=== DATA SEGMENT ===

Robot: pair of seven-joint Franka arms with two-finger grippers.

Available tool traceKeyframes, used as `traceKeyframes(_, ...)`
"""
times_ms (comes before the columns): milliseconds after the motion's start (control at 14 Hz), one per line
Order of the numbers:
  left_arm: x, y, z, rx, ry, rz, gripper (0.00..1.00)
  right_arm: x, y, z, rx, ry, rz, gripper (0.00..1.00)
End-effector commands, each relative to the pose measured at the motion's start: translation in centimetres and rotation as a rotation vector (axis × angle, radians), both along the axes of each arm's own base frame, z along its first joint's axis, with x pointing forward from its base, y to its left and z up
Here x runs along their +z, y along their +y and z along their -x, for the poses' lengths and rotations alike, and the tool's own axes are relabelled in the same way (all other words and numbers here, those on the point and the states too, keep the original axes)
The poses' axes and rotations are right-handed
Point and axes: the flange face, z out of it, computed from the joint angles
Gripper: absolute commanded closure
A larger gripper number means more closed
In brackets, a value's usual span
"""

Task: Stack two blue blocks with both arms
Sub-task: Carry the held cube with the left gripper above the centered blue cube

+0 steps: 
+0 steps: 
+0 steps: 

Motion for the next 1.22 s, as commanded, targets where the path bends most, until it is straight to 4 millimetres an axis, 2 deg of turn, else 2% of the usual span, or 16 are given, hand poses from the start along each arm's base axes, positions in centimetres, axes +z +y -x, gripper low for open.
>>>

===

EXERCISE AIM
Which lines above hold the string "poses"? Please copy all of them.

SOLUTION FOR THIS EXERCISE
Here x runs along their +z, y along their +y and z along their -x, for the poses' lengths and rotations alike, and the tool's own axes are relabelled in the same way (all other words and numbers here, those on the point and the states too, keep the original axes)
The poses' axes and rotations are right-handed
Motion for the next 1.22 s, as commanded, targets where the path bends most, until it is straight to 4 millimetres an axis, 2 deg of turn, else 2% of the usual span, or 16 are given, hand poses from the start along each arm's base axes, positions in centimetres, axes +z +y -x, gripper low for open.

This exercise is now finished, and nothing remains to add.